I'll net out where this patch set is quickly and leave the majority of the
detail for anyone curious in an addendum below.

The patch set enables HOT updates a few new cases:
* when expressions on indexes remain constant
* when updates fall outside partial index predicates
* when indexes report that their keys are unchanged by the update

The benefits are:
* more HOT updates
* reduced index bloat
* modified index attributes identified ahead of table AM update

The drawbacks are:
* the overhead of doing net-new work determining modified attributes
* higher concurrency causing retries, compounding that work
* index and predicate expressions executed more frequently

Performance:
------------

The good,
* HOT improvements: 95-100%
* Bloat reduction: 50-98%
* Update 100 rows at once: +27% throughput, -98% bloat

the bad,
* -2% to -6% throughput regression on updates across the board

and the ugly.
- net new work finding modified indexed attributes
- net new retries on update due to added concurrency (TU_Updated)
- retries then must re-identify modified indexed attributes


While I still believe in expanding HOT updates and that moving the logic for
finding the set of modified index attributes into the executor was a good idea,
it is late in the v19 cycle and at this stage the trade-offs feel unacceptable.

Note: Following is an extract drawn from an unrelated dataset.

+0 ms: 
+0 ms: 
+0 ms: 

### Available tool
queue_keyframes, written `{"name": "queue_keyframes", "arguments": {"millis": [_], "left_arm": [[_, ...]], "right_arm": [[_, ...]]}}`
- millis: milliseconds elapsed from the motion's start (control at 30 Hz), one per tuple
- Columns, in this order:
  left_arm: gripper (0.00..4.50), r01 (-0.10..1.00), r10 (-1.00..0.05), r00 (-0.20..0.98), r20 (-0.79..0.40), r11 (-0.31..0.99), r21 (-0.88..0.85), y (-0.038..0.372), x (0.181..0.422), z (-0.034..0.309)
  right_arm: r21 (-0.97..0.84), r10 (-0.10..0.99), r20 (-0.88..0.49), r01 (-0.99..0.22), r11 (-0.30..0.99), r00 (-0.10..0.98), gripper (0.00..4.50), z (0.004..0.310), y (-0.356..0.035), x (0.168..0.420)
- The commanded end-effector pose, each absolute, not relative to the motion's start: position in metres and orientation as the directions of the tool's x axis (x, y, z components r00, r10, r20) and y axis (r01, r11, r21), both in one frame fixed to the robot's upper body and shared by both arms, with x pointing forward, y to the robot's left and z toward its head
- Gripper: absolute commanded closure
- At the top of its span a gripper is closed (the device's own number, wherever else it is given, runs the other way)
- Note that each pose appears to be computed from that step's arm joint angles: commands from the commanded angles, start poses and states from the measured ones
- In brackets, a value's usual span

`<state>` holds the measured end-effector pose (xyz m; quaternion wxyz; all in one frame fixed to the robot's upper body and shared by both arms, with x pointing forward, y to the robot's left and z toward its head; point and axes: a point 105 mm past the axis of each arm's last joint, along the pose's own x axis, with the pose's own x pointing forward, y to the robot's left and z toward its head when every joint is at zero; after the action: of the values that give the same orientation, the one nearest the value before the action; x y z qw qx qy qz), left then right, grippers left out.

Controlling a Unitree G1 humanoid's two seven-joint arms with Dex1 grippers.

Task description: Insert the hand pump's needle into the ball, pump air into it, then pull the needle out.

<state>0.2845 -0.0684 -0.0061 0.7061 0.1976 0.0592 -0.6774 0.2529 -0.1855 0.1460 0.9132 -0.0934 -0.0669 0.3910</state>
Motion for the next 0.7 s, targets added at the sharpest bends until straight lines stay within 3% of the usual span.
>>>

So I'm going to withdraw this patch and pause here on development and reconsider
my approach in the v20 cycle. I have some ideas on how to avoid the need to
evaluate these expressions entirely and I still have a fondness for the idea of
only updating those indexes that changed (PHOT/WARM/whatever) on update, maybe
I'll combine the ideas.

best.

-greg


ADDENDUM:

ExecUpdate (nodeModifyTable.c)
  -> [PATCHED] after the l2: label, ExecCheckIndexedAttrsForChanges()
  -> [UNPATCHED] (nothing at this point...)
  -> table_tuple_update()
    -> heap_update()
      -> LockBuffer(BUFFER_LOCK_EXCLUSIVE)
      -> [UNPATCHED] HeapDetermineColumnsInfo() // uses memcmp() for datum comparison
      -> returns TM_Updated immediately, frees modified_attrs
  -> EvalPlanQual()  // recheck with updated tuple
  -> ExecUpdate (retry)
    -> [PATCHED] ExecCheckIndexedAttrsForChanges()  // second evaluation
    -> [UNPATCHED] (nothing at this point...)
    -> table_tuple_update()
      -> heap_update()
        -> LockBuffer(BUFFER_LOCK_EXCLUSIVE)
        -> HeapDetermineColumnsInfo()  // second evaluation

As illustrated above, the patches move indexed attribute checking from
HeapDetermineColumnsInfo() (called once in heap_update under buffer lock
BUFFER_LOCK_EXCLUSIVE) to ExecCheckIndexedAttrsForChanges() (called in the
executor before calling table_tuple_update() when the buffer with the old tuple
is pinned, but not holding locked exclusively). In the unpatched code, when
heap_update() returns TM_Updated due to a concurrent update, it immediately
returns to the executor without retrying - the modified_attrs bitmapset is freed
and the executor performs an EPQ (EvalPlanQual) recheck before calling
table_tuple_update() again. On this second call, the unpatched code re-executes
HeapDetermineColumnsInfo() with the new tuple because the modified_attrs may
have changed. The patched code similarly calls ExecCheckIndexedAttrsForChanges()
again, as it will have jumped to the l2: label, before retrying
table_tuple_update().

Both versions re-evaluate to find the modified attributes bitmap on concurrent
conflicts, the key differences are:

1) the patched version performs richer comparisons (partial index predicates,
   index AM amcomparedatums(), expression evaluation) while the unpatched
   version only does binary datum comparison using memcmp() and,

2) under high contention running outside the buffer lock has increased the
   probability TM_Updated because he window for concurrent modifications has
   increased.

It may be that expanding the window for concurrency (2) during updates is a
mistake as it is impossible for the heap to update two different tuples on the
same page concurrently so this has no potential benefit and compounds the
expense.

However, it is entirely possible that other table AMs could have different
concurrency models and so in theory we should allow for that.  Consider how some
LSMs work, concurrent updates are just appends to the current log file. Maybe
the table AM should indicate a need for a buffer lock or not during updates?


PATCHES:

0001: Refactors heapam_tuple_update()/heap_update() by removing some code in the
      beginning of heap_update() into both heapam_tuple_update() and
      simple_heap_update() as a preface for removing the need for
      HeapDetermineColumnsInfo() when calling heapam_tuple_update().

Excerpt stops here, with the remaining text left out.